If you do an Internet search for “SDR receiver price” you will find a large number of items for sale, from about $15 to $300. For our purposes (since we want to receive low frequencies as well as those above 30 MHz) we want receivers that can reach at least as low as 100 kilohertz. I have seen one for $18 that gets as low as 10 kilohertz.
What makes these devices special is the software on your computer that controls them and decodes the signals.
Another search, “SDR radio software” gets you a large number of software packages, most of them free, with names like SDR#, HDSDR, SDR-RADIO.COM, SDR++, Linrad, GQRX, CubicSDR, and many more.
There is also a Python library called pyrtlsdr, installed by the command pip install — upgrade pyrtlsdr[lib].
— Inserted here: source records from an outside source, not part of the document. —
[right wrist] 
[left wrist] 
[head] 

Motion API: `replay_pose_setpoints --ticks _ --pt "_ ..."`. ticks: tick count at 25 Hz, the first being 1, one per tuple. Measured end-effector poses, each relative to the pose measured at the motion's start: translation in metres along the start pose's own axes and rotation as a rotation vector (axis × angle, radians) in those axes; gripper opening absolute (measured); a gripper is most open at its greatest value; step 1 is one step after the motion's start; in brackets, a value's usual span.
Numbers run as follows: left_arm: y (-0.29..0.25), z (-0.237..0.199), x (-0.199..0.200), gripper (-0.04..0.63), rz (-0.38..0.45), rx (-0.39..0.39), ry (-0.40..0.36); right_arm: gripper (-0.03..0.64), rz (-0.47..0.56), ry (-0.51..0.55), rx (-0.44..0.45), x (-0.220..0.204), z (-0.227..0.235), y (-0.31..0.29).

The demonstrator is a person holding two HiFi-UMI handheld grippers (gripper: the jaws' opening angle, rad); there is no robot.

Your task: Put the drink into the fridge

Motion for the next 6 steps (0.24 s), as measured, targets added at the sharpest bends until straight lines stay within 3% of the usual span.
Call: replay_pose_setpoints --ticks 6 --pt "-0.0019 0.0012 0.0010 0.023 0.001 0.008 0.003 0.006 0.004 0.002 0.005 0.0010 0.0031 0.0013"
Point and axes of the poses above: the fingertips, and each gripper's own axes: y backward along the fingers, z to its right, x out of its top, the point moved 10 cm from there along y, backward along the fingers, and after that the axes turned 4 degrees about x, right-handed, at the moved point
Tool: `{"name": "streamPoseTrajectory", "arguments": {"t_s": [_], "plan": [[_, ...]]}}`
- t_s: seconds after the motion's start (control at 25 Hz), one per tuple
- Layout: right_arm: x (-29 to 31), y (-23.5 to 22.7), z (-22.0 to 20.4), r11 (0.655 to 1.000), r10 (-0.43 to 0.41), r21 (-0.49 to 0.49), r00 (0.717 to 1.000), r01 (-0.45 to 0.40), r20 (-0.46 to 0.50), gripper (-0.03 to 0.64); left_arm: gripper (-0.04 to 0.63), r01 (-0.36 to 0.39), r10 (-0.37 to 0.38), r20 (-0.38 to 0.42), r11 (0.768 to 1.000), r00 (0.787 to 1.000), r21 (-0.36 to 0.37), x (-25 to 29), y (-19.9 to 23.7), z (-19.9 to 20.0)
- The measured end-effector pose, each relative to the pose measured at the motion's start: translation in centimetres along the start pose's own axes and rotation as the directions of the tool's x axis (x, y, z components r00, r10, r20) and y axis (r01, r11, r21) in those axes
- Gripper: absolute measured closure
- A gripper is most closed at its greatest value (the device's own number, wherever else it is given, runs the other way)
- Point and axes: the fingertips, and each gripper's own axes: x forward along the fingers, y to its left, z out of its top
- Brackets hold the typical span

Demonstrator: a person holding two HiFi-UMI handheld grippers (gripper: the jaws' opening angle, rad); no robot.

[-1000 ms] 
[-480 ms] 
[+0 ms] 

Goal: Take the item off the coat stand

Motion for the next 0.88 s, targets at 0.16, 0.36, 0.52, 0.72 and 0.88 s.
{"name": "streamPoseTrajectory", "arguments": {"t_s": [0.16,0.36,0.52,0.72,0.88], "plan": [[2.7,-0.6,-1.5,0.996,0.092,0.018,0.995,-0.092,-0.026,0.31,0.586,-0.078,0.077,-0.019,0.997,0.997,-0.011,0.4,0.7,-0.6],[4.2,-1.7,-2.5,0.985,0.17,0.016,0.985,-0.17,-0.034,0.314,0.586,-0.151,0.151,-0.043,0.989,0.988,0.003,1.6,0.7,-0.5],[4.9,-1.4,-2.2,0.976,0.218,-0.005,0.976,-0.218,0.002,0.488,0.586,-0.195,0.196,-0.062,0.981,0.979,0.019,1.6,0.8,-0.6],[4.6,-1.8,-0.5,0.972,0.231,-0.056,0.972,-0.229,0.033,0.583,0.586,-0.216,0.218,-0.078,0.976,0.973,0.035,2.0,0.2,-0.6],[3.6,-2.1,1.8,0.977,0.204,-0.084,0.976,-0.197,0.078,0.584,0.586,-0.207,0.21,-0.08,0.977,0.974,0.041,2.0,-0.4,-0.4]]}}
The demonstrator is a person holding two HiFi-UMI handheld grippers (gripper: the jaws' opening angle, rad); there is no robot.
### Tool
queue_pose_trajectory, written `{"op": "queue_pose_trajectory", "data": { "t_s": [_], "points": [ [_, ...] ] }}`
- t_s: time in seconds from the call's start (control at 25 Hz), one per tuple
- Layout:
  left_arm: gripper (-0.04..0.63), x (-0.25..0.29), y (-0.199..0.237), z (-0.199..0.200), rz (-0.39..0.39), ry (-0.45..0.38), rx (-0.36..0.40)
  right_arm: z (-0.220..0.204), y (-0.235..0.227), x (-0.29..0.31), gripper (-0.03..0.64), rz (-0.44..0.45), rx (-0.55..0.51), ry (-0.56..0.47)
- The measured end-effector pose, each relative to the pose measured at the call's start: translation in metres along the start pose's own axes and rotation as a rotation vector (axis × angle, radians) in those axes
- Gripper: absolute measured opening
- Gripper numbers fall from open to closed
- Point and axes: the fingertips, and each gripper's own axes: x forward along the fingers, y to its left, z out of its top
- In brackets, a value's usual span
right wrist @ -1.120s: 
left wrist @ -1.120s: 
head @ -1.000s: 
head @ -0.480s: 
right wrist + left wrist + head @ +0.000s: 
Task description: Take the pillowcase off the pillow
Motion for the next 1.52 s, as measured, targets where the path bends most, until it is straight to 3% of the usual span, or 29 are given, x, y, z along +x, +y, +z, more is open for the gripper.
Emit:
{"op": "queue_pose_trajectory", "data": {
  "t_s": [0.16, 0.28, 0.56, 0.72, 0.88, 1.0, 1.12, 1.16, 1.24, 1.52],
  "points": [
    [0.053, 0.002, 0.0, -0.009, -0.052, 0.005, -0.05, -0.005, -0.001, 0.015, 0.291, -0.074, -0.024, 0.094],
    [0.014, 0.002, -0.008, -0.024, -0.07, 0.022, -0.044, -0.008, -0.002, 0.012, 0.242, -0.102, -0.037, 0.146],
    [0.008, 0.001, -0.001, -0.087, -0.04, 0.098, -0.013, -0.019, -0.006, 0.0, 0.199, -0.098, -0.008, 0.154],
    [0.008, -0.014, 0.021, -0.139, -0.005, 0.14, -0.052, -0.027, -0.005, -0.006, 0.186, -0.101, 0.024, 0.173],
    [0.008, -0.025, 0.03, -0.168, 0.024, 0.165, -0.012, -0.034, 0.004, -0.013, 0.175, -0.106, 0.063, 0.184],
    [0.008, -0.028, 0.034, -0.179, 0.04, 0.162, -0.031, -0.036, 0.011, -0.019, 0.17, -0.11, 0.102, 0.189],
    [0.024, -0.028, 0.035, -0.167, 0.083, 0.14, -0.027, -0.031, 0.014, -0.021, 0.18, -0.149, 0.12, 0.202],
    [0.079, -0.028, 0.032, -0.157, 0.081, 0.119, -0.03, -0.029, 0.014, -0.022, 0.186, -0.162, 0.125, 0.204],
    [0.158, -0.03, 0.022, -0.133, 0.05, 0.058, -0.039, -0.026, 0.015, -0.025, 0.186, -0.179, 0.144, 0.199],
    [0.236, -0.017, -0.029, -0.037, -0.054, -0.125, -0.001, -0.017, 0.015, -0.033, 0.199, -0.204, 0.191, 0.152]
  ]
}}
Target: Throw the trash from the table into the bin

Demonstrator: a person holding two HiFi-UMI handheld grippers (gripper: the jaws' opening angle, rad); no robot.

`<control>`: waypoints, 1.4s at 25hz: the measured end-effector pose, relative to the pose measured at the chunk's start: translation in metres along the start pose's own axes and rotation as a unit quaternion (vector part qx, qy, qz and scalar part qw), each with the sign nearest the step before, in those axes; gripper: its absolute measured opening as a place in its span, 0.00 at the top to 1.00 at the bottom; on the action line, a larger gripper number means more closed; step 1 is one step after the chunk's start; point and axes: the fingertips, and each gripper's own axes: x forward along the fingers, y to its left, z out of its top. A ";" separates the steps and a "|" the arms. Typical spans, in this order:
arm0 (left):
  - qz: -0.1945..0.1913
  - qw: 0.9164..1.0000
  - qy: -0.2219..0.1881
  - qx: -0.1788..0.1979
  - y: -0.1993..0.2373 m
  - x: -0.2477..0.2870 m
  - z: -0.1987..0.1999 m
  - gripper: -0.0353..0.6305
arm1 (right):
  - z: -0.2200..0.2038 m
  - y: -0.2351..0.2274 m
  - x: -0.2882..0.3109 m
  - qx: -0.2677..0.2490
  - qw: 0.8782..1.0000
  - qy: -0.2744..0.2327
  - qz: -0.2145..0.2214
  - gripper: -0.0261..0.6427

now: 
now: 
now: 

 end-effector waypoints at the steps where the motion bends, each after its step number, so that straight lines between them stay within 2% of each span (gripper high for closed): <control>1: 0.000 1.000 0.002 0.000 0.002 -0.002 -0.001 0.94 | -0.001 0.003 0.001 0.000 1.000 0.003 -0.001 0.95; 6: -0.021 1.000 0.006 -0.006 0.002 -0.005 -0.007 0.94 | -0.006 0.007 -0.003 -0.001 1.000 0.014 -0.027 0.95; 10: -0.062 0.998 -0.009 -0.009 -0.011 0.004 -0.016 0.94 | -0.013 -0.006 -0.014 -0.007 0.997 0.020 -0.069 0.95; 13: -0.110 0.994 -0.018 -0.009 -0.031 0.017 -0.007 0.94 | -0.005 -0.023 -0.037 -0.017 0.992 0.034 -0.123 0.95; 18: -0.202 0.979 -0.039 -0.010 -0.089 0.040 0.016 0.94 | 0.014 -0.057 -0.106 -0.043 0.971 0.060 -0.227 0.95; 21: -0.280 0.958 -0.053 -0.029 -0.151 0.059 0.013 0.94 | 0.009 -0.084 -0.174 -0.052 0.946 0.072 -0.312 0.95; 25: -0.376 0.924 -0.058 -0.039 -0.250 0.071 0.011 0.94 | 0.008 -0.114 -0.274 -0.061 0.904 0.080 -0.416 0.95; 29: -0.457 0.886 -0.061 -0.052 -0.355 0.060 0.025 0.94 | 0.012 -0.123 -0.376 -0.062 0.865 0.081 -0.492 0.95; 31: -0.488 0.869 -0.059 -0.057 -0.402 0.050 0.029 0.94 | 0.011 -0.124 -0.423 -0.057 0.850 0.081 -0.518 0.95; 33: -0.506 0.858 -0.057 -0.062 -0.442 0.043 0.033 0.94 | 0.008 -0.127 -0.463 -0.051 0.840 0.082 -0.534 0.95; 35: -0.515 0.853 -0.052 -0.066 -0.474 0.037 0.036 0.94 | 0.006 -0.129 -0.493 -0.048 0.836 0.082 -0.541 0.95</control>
Using this library, the following program will pop up a spectrum display centered around the 7032000-hertz signal from our RP2040 CW transmitter:
from pylab import *
from rtlsdr import RtlSdr
import numpy as np
import scipy.signal as signal
import peakdetect
real_center_freq = 7.032e6
offset = 200e3
margin = 10e3
sdr = RtlSdr()
sdr.set_direct_sampling(1)
sdr.sample_rate = 225001
sdr.center_freq = real_center_freq - offset
sdr.gain = ‘auto’
num_samples = sdr.sample_rate
samples =…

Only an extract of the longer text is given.